Entries taken from a collection:
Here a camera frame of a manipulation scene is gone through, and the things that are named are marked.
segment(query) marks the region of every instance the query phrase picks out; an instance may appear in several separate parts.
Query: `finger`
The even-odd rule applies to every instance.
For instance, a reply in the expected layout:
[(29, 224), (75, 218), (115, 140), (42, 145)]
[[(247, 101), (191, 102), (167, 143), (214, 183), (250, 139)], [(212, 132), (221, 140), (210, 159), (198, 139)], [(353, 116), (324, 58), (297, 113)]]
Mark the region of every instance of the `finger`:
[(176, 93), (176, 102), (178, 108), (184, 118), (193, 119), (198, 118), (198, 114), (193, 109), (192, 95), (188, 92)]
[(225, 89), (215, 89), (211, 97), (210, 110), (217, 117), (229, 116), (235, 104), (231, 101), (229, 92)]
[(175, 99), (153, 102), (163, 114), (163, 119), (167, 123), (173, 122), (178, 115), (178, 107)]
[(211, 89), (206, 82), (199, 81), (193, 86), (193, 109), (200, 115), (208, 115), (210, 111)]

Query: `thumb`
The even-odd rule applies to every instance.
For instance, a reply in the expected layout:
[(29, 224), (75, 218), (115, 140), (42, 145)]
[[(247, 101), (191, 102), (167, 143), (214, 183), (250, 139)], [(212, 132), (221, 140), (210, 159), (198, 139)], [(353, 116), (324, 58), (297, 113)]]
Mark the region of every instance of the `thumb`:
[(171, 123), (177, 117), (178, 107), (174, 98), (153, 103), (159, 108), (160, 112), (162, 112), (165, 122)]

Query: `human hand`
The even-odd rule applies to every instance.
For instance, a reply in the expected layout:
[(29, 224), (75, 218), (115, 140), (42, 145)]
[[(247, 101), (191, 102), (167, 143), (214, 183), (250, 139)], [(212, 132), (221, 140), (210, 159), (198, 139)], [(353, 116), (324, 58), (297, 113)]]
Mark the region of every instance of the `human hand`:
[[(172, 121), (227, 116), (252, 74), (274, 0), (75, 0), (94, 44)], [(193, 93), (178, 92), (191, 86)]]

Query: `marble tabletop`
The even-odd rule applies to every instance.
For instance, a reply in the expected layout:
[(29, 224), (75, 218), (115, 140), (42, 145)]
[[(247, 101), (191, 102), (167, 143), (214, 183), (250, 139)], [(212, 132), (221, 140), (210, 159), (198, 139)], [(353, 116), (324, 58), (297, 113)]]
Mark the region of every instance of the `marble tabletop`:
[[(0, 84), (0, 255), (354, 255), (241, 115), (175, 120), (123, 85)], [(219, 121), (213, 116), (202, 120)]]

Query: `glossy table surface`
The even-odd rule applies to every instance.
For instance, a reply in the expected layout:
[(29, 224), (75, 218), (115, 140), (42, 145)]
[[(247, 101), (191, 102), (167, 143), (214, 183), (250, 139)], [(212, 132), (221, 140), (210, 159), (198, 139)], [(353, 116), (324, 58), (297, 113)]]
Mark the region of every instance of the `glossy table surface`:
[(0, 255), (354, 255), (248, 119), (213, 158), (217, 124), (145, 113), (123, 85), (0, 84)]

What you need to do: Every entry is to be restated word for word.

Solution to this problem:
Here a camera frame of a manipulation scene is gone through, and the things that are named are marked.
segment(query) marks the region of every instance the query phrase picks out; an instance may appear in several separate parts.
Query: `finger`
The even-odd rule applies to every instance.
For instance, a reply in the expected layout:
[(29, 224), (75, 218), (115, 140), (42, 145)]
[[(247, 101), (191, 102), (167, 143), (214, 183), (250, 139)], [(212, 132), (221, 140), (210, 159), (198, 139)], [(353, 116), (324, 58), (297, 113)]]
Mark the region of every instance of the `finger`:
[(176, 93), (176, 102), (178, 108), (184, 118), (193, 119), (198, 118), (198, 114), (193, 109), (192, 95), (188, 92)]
[(225, 89), (215, 89), (211, 97), (210, 110), (217, 117), (229, 116), (235, 104), (231, 101), (229, 92)]
[(175, 99), (153, 102), (163, 114), (163, 119), (167, 123), (173, 122), (178, 115), (178, 107)]
[(211, 89), (206, 82), (199, 81), (193, 86), (193, 109), (200, 115), (208, 115), (210, 111)]

Query: `thumb`
The even-odd rule applies to every instance.
For instance, a reply in the expected layout:
[(29, 224), (75, 218), (115, 140), (42, 145)]
[[(247, 101), (191, 102), (167, 143), (214, 183), (250, 139)], [(212, 132), (221, 140), (210, 159), (198, 139)], [(353, 116), (324, 58), (297, 113)]]
Mark the region of every instance of the `thumb`:
[(171, 123), (177, 117), (178, 107), (174, 98), (153, 103), (159, 108), (160, 112), (162, 112), (165, 122)]

Query: `human hand`
The even-odd rule applies to every instance.
For instance, a reply in the expected layout:
[(29, 224), (75, 218), (115, 140), (42, 145)]
[[(247, 101), (191, 102), (167, 143), (214, 183), (250, 139)], [(212, 132), (221, 140), (210, 159), (198, 139)], [(353, 116), (324, 58), (297, 113)]]
Mark the region of every instance of the `human hand`:
[[(172, 121), (227, 116), (252, 74), (274, 0), (75, 0), (94, 44)], [(193, 93), (178, 92), (191, 86)]]

Query: `marble tabletop`
The even-odd rule applies to every instance.
For instance, a reply in the expected layout:
[(29, 224), (75, 218), (115, 140), (42, 145)]
[[(247, 101), (191, 102), (167, 143), (214, 183), (250, 139)], [(212, 132), (221, 140), (210, 159), (198, 139)], [(353, 116), (324, 58), (297, 113)]]
Mark the region of every instance of the `marble tabletop`:
[[(0, 84), (0, 255), (354, 255), (241, 115), (175, 120), (123, 85)], [(219, 121), (213, 116), (202, 120)]]

Query: `glossy table surface`
The even-odd rule applies to every instance.
For instance, a reply in the expected layout:
[(29, 224), (75, 218), (115, 140), (42, 145)]
[[(247, 101), (191, 102), (167, 143), (214, 183), (250, 139)], [(212, 132), (221, 140), (210, 159), (198, 139)], [(353, 116), (324, 58), (297, 113)]]
Mark the region of every instance of the `glossy table surface`:
[(0, 255), (354, 255), (248, 119), (213, 158), (217, 124), (145, 113), (123, 85), (0, 84)]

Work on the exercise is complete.